Professor Arkadiusz Józefczak of the AMU Chair of Acoustics has co-authored a publication published in Ultrasonics Sonochemistry. The paper describes research on Pickering emulsion as a sound-active material. The results obtained by the researchers may improve the efficiency of ultrasound therapies used in cancer.
Ultrasonics Sonochemistry Journal is among the leading international journals publishing papers on ultrasound and sonochemistry research. The publication by Poznan acousticians comprising Prof. Arkadiusz Józefczak, Rafał Bielas, PhD, Bassam Jameel, MA, and Yaroslav Harkavyi, MA, is entitled “Optimization of ultrasound heating with Pickering droplets using core-shell scattering theory,” and concerns the potential use of Pickering emulsions in hyperthermia, or ultrasound heating, with possibility therapeutic effects. An emulsion is a colloidal system of two immiscible liquids, in which, one phase is dispersed in the other phase in the form of droplets. Pickering emulsion, in contrast, refers to such an emulsion stabilized by particulate matter accumulated on the surface of the droplets.

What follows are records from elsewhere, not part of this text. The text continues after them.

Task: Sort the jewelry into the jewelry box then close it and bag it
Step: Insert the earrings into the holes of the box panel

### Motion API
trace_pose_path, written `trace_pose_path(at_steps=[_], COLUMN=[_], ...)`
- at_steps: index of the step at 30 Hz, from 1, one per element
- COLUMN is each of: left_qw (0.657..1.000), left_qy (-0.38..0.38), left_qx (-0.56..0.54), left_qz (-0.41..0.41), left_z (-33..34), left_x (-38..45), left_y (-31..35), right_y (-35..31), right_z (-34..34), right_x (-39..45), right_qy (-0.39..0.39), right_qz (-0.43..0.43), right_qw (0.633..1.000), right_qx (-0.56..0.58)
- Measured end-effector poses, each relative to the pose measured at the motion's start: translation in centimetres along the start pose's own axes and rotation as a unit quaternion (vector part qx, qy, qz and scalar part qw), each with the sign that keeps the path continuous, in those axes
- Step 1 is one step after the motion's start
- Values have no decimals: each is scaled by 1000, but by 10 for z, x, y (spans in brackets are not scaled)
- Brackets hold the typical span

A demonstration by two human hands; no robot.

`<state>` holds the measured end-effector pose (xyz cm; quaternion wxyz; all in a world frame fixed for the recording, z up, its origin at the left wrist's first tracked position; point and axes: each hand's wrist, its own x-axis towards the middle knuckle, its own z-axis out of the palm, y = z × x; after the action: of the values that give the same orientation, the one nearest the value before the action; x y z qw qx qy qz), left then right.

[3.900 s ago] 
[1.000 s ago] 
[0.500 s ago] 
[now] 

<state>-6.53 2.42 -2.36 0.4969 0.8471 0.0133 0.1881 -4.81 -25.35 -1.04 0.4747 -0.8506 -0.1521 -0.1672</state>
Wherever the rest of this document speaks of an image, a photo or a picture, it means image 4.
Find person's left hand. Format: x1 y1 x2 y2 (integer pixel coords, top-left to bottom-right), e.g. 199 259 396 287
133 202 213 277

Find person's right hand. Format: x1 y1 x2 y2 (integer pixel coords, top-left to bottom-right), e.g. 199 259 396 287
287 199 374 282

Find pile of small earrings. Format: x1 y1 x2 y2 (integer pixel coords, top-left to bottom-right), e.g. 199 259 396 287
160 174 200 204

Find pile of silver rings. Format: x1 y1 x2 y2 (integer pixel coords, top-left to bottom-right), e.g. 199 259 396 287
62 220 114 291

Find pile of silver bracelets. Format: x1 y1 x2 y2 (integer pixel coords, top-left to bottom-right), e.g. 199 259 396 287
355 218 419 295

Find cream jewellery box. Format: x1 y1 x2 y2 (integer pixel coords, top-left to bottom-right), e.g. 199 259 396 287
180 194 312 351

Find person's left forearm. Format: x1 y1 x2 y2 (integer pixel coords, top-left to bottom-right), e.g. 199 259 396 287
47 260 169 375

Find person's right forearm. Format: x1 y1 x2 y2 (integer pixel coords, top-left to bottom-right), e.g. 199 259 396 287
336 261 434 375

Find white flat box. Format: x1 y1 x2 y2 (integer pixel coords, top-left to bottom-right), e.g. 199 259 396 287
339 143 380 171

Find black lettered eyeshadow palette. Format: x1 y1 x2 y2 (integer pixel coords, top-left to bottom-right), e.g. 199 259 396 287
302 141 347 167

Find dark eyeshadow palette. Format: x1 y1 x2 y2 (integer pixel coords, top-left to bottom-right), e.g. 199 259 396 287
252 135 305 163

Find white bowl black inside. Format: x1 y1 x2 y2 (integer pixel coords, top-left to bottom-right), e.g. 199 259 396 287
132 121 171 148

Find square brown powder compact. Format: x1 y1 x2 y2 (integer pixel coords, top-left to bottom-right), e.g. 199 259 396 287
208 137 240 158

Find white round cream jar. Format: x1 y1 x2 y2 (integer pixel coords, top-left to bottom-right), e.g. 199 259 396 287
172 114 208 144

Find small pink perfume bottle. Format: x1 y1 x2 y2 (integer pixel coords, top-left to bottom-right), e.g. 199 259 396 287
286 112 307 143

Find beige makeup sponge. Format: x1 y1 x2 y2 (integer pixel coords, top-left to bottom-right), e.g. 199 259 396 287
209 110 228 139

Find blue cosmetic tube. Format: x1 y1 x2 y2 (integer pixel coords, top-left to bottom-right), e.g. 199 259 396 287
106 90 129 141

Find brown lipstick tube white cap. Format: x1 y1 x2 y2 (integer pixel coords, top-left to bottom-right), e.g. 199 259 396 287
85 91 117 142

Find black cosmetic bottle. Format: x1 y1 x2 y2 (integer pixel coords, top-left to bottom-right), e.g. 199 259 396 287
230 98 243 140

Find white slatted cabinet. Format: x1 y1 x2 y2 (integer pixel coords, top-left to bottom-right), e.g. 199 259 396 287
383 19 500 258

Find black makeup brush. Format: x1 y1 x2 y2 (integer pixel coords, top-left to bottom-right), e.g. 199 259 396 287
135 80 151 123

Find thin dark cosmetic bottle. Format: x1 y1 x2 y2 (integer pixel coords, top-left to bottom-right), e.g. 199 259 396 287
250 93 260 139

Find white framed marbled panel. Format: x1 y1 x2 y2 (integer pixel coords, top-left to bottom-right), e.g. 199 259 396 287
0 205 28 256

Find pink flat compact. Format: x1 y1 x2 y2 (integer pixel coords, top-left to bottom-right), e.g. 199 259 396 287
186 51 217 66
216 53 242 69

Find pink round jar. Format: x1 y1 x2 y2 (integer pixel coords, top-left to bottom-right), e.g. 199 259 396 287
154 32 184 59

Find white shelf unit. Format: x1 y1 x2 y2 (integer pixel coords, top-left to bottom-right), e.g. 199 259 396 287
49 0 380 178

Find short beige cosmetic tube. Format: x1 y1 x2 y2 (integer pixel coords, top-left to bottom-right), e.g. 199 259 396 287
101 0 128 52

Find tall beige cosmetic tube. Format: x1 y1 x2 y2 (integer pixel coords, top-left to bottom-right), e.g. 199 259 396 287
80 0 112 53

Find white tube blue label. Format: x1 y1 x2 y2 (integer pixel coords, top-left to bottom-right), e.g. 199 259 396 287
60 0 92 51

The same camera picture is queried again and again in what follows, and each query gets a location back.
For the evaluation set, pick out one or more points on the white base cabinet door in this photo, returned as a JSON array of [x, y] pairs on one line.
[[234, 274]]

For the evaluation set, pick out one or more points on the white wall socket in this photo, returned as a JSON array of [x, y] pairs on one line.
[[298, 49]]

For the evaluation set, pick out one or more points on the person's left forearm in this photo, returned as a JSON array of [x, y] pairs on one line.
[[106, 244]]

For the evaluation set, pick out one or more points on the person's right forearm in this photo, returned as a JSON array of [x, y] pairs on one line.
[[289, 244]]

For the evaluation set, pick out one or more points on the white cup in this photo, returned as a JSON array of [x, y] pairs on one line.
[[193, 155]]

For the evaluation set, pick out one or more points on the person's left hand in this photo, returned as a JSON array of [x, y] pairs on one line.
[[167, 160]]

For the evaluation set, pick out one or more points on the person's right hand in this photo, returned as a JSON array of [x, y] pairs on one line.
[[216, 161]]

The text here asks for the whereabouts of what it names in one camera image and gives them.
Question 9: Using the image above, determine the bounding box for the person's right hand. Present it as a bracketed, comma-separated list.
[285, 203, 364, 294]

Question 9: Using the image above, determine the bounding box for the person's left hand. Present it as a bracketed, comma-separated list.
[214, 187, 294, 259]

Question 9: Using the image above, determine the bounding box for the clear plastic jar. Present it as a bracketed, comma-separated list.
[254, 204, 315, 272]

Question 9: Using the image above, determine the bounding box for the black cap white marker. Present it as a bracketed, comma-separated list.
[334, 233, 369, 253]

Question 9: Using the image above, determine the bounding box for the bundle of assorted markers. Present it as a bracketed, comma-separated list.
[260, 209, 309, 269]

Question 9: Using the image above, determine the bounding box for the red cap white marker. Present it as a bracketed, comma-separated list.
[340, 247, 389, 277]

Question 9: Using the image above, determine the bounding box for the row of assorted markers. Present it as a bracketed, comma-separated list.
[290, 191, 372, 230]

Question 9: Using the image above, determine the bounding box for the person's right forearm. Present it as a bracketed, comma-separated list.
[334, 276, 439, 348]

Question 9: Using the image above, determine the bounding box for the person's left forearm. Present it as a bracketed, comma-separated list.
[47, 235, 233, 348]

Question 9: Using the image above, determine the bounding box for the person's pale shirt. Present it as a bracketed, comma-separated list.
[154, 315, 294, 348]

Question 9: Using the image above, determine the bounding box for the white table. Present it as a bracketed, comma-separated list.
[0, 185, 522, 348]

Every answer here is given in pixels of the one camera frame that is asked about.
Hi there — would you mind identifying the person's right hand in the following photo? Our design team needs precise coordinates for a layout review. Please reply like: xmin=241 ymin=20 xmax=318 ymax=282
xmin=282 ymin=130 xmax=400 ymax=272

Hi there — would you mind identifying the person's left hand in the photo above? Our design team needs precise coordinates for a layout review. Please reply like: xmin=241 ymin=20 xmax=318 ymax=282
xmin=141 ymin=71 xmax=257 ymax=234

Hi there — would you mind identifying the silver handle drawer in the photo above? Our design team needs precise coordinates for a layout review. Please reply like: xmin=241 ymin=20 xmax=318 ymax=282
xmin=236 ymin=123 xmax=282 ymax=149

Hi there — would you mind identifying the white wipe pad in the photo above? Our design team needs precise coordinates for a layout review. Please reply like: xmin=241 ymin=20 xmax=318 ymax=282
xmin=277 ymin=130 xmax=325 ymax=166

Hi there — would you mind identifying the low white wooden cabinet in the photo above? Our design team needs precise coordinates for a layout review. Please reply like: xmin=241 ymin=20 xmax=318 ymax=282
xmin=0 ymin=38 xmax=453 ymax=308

Thermal tissue heating, induced by the absorption of ultrasound at megahertz frequencies, is one of the earliest applications of ultrasound in medicine. It turns out that the effectiveness of ultrasound in hyperthermic therapy can be significantly improved by placing sound-active materials in the heated tissue. The latter can maximize the effects of hyperthermia, as they considerably increase the attenuation and scattering of the ultrasound wave. A variety of materials can be used for this purpose, including magnetic nanoparticles and Pickering droplets stabilized with such particles. It is precisely the latter that has been proposed in the described work. The numerical calculations presented therein, combined with computer simulations, allowed optimizing the efficiency of ultrasonic heating in materials imitating soft tissues filled with emulsions of different droplet sizes and the thickness of the coating around them. It was shown that these parameters affect the attenuation of ultrasonic waves, resulting not only in different temperature increases but also in the depth of penetration of ultrasonic waves.